*WHAT THE TASK REQUIRES:*
Leave the pictures out and transcribe every record exactly.

▶

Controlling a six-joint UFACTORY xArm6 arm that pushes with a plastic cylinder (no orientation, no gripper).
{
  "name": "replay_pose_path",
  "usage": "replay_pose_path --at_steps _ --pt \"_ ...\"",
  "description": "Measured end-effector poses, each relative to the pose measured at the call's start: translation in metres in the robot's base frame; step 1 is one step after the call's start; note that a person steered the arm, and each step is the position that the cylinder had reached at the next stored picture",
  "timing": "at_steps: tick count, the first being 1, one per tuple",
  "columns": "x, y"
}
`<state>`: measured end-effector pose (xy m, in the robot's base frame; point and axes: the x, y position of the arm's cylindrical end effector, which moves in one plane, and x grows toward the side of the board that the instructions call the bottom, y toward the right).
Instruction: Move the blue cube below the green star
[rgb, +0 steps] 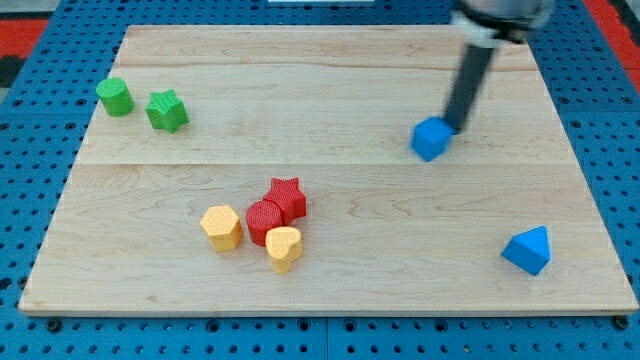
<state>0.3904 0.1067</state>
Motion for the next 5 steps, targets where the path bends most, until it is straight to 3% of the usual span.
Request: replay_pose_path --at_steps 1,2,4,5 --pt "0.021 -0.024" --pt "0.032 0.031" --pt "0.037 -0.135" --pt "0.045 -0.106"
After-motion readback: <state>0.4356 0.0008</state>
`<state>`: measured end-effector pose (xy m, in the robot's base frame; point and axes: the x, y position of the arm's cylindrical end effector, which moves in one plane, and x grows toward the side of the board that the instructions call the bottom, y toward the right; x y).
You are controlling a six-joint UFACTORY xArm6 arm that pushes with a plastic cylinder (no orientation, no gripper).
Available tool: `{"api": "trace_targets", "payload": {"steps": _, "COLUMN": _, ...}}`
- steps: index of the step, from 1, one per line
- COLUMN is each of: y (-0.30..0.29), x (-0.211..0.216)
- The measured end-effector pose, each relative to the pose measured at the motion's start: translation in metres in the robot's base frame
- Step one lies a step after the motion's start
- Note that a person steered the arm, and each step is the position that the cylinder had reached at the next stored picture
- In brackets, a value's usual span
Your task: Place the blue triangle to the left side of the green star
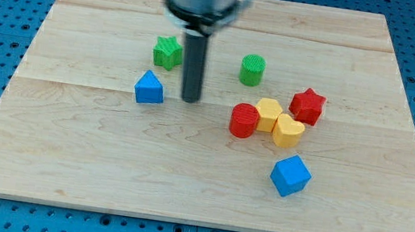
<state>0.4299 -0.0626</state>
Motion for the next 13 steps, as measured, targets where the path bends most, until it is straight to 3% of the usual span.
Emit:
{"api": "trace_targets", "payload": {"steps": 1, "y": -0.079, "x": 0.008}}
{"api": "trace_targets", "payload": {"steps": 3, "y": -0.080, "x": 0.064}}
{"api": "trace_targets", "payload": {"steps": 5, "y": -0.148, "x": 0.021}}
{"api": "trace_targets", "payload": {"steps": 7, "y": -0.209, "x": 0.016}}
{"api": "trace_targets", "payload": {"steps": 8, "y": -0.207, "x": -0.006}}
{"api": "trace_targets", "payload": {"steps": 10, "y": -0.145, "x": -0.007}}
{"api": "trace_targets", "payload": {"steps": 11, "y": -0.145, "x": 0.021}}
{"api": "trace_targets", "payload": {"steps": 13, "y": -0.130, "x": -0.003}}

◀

*FINISHED TASK:*
Controlling a six-joint UFACTORY xArm6 arm that pushes with a plastic cylinder (no orientation, no gripper).
{
  "name": "replay_pose_path",
  "usage": "replay_pose_path --at_steps _ --pt \"_ ...\"",
  "description": "Measured end-effector poses, each relative to the pose measured at the call's start: translation in metres in the robot's base frame; step 1 is one step after the call's start; note that a person steered the arm, and each step is the position that the cylinder had reached at the next stored picture",
  "timing": "at_steps: tick count, the first being 1, one per tuple",
  "columns": "x, y"
}
`<state>`: measured end-effector pose (xy m, in the robot's base frame; point and axes: the x, y position of the arm's cylindrical end effector, which moves in one plane, and x grows toward the side of the board that the instructions call the bottom, y toward the right).
Instruction: Move the blue cube below the green star
[rgb, +0 steps] 
<state>0.3904 0.1067</state>
Motion for the next 5 steps, targets where the path bends most, until it is straight to 3% of the usual span.
Request: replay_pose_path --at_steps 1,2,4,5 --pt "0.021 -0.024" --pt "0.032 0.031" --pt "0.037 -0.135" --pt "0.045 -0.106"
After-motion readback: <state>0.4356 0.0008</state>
`<state>`: measured end-effector pose (xy m, in the robot's base frame; point and axes: the x, y position of the arm's cylindrical end effector, which moves in one plane, and x grows toward the side of the board that the instructions call the bottom, y toward the right; x y).
You are controlling a six-joint UFACTORY xArm6 arm that pushes with a plastic cylinder (no orientation, no gripper).
Available tool: `{"api": "trace_targets", "payload": {"steps": _, "COLUMN": _, ...}}`
- steps: index of the step, from 1, one per line
- COLUMN is each of: y (-0.30..0.29), x (-0.211..0.216)
- The measured end-effector pose, each relative to the pose measured at the motion's start: translation in metres in the robot's base frame
- Step one lies a step after the motion's start
- Note that a person steered the arm, and each step is the position that the cylinder had reached at the next stored picture
- In brackets, a value's usual span
Your task: Place the blue triangle to the left side of the green star
<state>0.4299 -0.0626</state>
Motion for the next 13 steps, as measured, targets where the path bends most, until it is straight to 3% of the usual span.
Emit:
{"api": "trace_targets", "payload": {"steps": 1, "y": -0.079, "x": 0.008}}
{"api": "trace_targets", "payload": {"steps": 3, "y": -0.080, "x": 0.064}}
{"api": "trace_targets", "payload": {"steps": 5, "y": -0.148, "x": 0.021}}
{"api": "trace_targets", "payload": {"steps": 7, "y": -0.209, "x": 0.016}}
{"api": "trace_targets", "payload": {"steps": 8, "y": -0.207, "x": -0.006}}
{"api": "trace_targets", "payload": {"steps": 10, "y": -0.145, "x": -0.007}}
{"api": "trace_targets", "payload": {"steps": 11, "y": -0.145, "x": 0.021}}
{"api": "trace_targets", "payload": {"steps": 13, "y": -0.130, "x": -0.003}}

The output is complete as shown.